Public cloud adoption growth will result from personnel trickle-up
While many organizations have experimented with cloud, few have transitioned major IT operations to it. We spoke recently with Paul Fremantle, CTO at cloud middleware provider WSO2, about cloud adoption trends. WSO2 recently released Stratos 1.5, a comprehensive Platform as a Service (PaaS) designed to help users build and run enterprise level cloud applications.
Fremantle believes that as employees use cloud in their personal lives, trust in the cloud will grow and manifest in the enterprise. “People’s own comfort level is influenced by day to day usage,” said Fremantle. “I used Gmail for a very long time, so when it came to moving some WSO2 infrastructure onto Google I was comfortable because Google had proven its trustworthiness.”
Fremantle sees that same transfer of comfort in other situations. “I was at a conference and a speaker asked, ‘How many developers have used their own credit card to buy an instance on Amazon and test something because your work wasn’t providing you what you needed?’ Many people raised their hands,” said Fremantle.

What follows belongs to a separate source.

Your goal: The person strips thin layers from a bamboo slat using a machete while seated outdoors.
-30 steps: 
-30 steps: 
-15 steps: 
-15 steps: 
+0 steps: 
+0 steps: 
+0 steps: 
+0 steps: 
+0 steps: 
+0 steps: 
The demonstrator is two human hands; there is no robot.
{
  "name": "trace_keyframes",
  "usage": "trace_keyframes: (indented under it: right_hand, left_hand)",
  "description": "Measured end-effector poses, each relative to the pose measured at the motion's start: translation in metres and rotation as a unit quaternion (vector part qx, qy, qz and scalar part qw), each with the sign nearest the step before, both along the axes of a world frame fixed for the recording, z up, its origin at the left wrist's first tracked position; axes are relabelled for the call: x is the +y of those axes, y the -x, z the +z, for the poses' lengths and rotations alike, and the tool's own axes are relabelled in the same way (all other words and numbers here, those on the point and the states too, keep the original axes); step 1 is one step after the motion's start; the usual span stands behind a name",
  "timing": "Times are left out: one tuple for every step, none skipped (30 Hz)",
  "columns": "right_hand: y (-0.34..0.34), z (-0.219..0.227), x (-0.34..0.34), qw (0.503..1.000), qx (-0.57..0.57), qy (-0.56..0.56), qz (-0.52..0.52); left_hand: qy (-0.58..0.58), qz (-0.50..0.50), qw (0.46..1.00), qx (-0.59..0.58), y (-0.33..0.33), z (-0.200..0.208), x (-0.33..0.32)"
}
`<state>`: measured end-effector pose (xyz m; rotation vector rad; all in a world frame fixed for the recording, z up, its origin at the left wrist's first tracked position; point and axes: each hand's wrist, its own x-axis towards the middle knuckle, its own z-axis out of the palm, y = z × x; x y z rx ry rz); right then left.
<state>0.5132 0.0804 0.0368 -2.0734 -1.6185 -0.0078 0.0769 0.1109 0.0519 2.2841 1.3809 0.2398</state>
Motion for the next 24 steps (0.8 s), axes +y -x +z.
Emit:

But Fremantle said a shift in cloud adoption will come from more than just familiarity. Personal cloud usage also facilitates initiative. “These are the people who are going to get promoted. They’re the ones getting the job done,” said Fremantle. “Already you’re seeing people in management positions who were doing that 3 or 4 years ago. They’re the guys who are going to say ‘Yup, let’s move it to Amazon.’”
Growing comfort levels with cloud computing extend beyond developers. “There are many business people who are now getting comfortable with Salesforce, Google spreadsheets, Quickbooks Online, etcetera,” said Fremantle. “They’re getting to the point where they can say I’ve used this stuff, I trust it. And so they’re much more amenable to a high level sale.”
WSO2 Stratos 1.5 was released last week and includes a multi-tenant enterprise service bus (ESB), a complex event processing engine (CEP), data as a service tools for SQL and NoSQL databases, and other cloud technologies. We spoke with Paul Fremantle earlier this month about cloud application governance.